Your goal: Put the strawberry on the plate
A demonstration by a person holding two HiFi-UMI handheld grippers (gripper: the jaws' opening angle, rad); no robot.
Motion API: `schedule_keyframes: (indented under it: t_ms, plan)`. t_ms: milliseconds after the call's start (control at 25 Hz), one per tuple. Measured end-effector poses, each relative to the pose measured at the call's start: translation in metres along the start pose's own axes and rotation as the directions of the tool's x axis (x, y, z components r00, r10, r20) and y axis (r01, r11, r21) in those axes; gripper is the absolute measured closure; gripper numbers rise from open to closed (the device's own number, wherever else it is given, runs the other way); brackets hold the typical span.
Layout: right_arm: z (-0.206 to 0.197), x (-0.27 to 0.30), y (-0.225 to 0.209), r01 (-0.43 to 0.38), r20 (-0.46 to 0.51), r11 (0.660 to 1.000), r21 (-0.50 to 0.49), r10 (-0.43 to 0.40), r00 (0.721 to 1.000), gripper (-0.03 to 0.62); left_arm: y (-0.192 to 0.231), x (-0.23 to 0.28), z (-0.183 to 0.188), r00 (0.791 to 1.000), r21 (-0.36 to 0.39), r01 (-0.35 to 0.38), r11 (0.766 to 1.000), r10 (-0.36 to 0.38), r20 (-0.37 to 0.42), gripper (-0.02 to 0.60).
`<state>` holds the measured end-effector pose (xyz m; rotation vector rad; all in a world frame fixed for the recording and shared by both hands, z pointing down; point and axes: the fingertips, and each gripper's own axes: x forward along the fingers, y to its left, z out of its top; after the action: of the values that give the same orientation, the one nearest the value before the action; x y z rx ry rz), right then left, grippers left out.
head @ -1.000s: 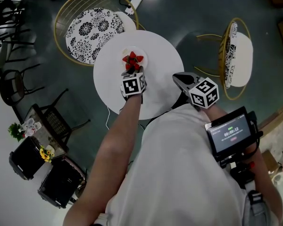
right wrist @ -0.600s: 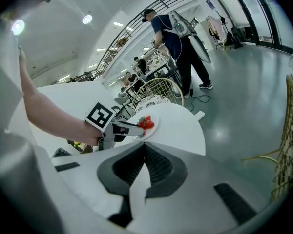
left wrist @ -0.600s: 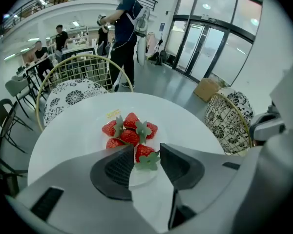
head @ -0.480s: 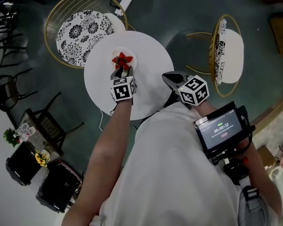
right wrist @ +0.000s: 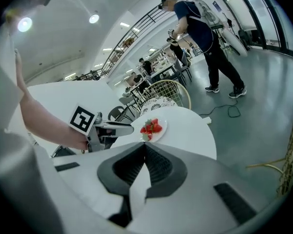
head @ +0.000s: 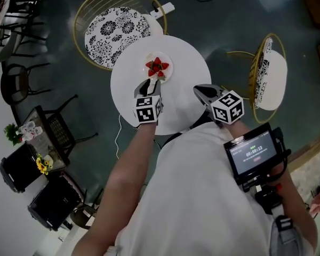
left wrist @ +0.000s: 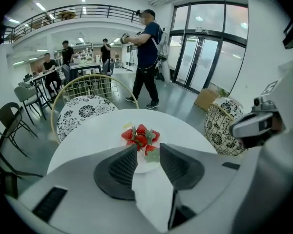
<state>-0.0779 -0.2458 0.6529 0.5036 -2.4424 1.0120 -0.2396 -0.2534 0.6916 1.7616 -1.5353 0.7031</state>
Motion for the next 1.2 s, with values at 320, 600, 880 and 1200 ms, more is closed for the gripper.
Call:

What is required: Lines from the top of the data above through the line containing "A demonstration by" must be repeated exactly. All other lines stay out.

Exercise answer:
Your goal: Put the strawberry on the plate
A demonstration by a person holding two HiFi-UMI handheld grippers (gripper: the jaws' opening angle, rad); no robot.

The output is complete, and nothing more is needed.